戸塚章介 (元東京都労働委員会労働者委員)東電の企業年金減額は重大な労働契約違反 11/11/30

[明日へのうた]より転載

 東電が「原発事故の賠償のため」という理由で企業年金の減額を打ち出した。既に東電OBのもとに「企業年金制度の見直し」なる文書が送付されてきているという(東電差別争議の原告らでつくるニュース『電力東京連絡会』による)。連絡会は「原子力賠償はこれまで大儲けした大株主に負担させよ」「『特別事業計画』で労働者に犠牲を強いるな」と主張している。

 「特別事業計画」とは、政府の「東京電力に関する経営・財務委員会」報告を受けて東電が原子力損害賠償機構と共同で作成したもの。賠償を果たすため「歯止めのない合理化」をすすめる内容となっている。企業年金削減はその一環で、東電西澤社長は「基本的なスタンスとして民間会社とし、合理化・リストラをやり尽くす。そのためには人件費も聖域ではない」と言明している。

 ところでこの「特別事業計画」は超法規的なもの、まるで戦後のマッカーサー指令みたいなものだ。前記「東京連絡会」ニュースは「人員削減や賃金・企業年金などの労働条件に係わる課題も労働組合には報告のみでの提起です」と指摘する。組合との協議抜きですすめられようとしているのだ。

 これにはさすがの東電労組も「労使交渉の合意を軽視するものであり極めて遺憾」「改革推進チームの徹底管理の下、一方的にすすめられることはこれまでの労使関係の信頼を損なうもの」と問題にしている。その通りだとは思うが、おれに言わせれば「これまでの労使関係(癒着)の当然の帰結」ではないのかな。

 企業年金削減には受給者の3分の2の合意が必要となる。「賠償のため」という錦の御旗に公然と反対するのは勇気の要ることだ。多分組合も反対の方針は立てられないだろう。しかし、企業年金は賃金の後払いの性格を持ち、重要な労働契約事項だと思う。減額反対は当然の要求だ。

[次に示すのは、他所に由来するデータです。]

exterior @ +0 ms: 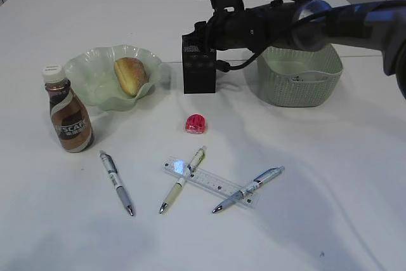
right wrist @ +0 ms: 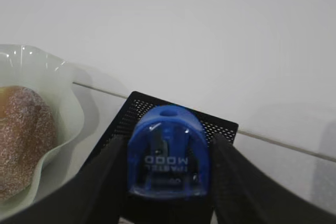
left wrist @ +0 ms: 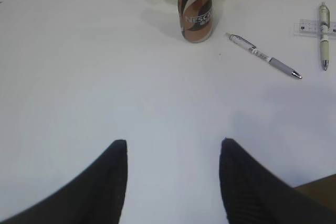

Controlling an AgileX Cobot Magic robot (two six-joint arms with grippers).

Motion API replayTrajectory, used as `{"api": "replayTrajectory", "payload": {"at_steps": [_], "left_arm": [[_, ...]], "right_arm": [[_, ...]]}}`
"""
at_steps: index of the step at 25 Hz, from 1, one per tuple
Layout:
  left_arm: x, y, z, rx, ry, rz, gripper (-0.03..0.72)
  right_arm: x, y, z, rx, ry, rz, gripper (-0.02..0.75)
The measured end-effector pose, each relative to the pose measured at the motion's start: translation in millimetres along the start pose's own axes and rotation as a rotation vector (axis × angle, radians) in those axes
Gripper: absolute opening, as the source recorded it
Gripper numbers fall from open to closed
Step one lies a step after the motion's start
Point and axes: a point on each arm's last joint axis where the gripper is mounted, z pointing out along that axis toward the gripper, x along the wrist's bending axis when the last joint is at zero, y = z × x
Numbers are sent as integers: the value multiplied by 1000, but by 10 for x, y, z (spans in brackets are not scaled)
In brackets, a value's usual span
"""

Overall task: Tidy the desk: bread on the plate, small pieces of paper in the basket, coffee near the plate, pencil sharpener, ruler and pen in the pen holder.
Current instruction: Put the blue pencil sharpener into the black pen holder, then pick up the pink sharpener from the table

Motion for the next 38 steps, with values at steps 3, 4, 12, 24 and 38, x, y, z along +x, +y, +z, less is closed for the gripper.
{"api": "replayTrajectory", "payload": {"at_steps": [3,4,12,24,38], "left_arm": [[2,0,0,0,2,1,394],[2,0,0,0,2,1,394],[4,0,0,0,5,2,394],[27,-9,-1,10,30,13,393],[27,-9,-1,10,30,11,387]], "right_arm": [[34,-5,0,5,5,-3,416],[34,-5,0,5,5,-3,416],[45,11,-5,10,7,-4,427],[68,549,-275,159,14,37,428],[198,850,-879,523,120,134,428]]}}
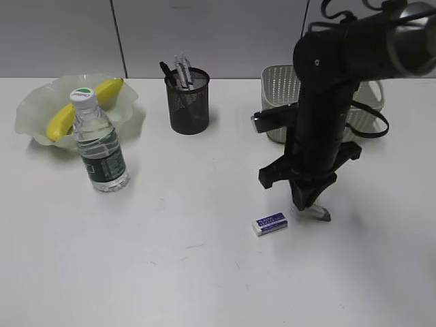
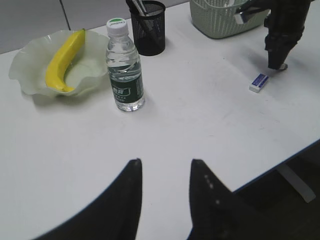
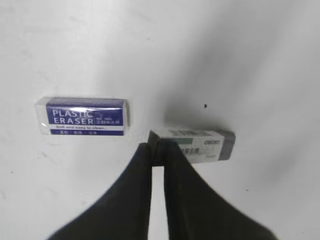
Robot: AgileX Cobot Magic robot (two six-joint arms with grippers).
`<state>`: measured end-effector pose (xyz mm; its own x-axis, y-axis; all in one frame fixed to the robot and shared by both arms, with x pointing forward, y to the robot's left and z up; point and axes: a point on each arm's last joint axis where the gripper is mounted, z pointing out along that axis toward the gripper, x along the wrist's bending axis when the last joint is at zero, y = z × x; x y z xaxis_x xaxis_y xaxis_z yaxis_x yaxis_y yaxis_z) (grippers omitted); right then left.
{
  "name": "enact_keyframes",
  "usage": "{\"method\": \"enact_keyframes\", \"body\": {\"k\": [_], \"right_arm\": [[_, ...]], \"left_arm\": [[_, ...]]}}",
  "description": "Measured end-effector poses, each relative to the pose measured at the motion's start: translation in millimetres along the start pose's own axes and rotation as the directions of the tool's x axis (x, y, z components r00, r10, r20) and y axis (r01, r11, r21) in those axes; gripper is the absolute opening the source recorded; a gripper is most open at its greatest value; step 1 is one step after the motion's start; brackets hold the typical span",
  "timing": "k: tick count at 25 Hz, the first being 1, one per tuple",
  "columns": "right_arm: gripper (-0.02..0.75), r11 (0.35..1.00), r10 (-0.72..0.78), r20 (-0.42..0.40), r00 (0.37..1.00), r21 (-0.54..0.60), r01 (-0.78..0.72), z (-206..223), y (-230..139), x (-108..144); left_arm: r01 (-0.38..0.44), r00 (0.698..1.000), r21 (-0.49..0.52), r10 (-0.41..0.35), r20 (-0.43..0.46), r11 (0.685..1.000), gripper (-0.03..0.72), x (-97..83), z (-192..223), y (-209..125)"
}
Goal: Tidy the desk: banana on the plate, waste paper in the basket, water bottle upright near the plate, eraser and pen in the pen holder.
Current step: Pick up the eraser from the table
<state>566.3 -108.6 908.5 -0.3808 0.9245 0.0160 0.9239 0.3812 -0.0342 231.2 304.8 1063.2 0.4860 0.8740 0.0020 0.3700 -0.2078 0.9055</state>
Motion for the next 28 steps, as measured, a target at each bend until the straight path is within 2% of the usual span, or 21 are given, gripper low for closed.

 アメリカでGMが倒産しそうになったとき、あの全米自動車労組(UAW)は企業年金と退職者の健康保険制度を守るため断固たたかった。日本では世論の動向などいろんな問題を配慮しなければならないだろうが、契約はあくまで大切にするという欧米の権利意識がいま求められているのではないだろうか。